TASK INSTRUCTIONS | Your task is to transcribe, without alteration, the lines from the top of the material below through the line bearing "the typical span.", inclusive.

━━━ SUPPLIED DATA ━━━

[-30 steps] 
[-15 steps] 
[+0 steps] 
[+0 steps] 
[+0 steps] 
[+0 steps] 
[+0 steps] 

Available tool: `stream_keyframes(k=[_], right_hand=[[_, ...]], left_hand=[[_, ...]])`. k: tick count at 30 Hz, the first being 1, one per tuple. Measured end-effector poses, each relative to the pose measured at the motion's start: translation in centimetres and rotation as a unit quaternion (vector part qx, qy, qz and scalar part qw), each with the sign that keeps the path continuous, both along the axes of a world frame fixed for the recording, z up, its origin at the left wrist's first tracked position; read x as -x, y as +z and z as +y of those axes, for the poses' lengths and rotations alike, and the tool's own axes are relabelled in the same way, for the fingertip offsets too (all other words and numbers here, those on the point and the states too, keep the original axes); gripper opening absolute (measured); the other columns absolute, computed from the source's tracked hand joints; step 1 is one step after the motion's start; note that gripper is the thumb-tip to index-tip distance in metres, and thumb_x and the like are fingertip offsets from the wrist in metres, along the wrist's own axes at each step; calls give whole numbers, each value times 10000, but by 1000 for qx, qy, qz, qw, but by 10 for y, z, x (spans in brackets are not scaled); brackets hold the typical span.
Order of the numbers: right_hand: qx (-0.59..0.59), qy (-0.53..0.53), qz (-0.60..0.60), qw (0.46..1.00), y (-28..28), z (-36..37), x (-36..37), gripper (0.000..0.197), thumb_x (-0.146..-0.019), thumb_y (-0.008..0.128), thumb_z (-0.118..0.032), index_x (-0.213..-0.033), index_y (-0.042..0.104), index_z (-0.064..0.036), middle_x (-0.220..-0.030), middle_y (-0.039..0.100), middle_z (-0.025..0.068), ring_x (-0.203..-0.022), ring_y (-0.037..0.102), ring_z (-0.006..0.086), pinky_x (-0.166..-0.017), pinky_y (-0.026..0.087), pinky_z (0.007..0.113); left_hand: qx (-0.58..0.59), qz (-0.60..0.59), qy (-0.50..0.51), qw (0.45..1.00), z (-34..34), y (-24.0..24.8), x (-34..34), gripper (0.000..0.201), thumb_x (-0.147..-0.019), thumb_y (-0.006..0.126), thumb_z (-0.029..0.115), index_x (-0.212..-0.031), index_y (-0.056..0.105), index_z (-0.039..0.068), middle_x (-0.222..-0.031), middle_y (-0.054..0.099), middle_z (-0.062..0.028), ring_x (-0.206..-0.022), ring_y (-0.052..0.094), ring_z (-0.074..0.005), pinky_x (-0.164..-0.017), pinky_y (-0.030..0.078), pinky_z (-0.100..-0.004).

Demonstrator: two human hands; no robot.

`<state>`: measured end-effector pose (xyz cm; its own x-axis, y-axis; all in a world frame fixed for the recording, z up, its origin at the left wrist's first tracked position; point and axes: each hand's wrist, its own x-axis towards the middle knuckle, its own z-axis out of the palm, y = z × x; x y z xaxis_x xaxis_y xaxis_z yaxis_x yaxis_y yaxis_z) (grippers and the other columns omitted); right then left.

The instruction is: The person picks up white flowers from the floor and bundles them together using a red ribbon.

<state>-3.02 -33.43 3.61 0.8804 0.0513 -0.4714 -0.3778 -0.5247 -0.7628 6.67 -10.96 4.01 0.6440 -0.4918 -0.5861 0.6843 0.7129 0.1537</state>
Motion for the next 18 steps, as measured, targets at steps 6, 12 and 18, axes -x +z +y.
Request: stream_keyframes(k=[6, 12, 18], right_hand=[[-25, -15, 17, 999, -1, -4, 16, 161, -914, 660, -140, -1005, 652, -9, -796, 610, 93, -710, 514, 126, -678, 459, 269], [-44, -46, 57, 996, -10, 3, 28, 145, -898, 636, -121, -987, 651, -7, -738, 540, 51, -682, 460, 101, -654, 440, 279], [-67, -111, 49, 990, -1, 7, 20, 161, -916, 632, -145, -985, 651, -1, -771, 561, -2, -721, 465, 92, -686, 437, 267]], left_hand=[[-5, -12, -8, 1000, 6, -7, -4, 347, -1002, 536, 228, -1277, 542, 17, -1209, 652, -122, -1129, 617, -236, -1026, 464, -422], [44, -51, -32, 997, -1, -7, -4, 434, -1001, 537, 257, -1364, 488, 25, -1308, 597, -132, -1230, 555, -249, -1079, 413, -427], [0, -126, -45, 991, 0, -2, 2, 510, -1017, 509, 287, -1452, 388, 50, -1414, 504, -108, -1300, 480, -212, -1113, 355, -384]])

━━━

RESULT FOR THIS TASK |
[-30 steps] 
[-15 steps] 
[+0 steps] 
[+0 steps] 
[+0 steps] 
[+0 steps] 
[+0 steps] 

Available tool: `stream_keyframes(k=[_], right_hand=[[_, ...]], left_hand=[[_, ...]])`. k: tick count at 30 Hz, the first being 1, one per tuple. Measured end-effector poses, each relative to the pose measured at the motion's start: translation in centimetres and rotation as a unit quaternion (vector part qx, qy, qz and scalar part qw), each with the sign that keeps the path continuous, both along the axes of a world frame fixed for the recording, z up, its origin at the left wrist's first tracked position; read x as -x, y as +z and z as +y of those axes, for the poses' lengths and rotations alike, and the tool's own axes are relabelled in the same way, for the fingertip offsets too (all other words and numbers here, those on the point and the states too, keep the original axes); gripper opening absolute (measured); the other columns absolute, computed from the source's tracked hand joints; step 1 is one step after the motion's start; note that gripper is the thumb-tip to index-tip distance in metres, and thumb_x and the like are fingertip offsets from the wrist in metres, along the wrist's own axes at each step; calls give whole numbers, each value times 10000, but by 1000 for qx, qy, qz, qw, but by 10 for y, z, x (spans in brackets are not scaled); brackets hold the typical span.

No further output is required for this answer.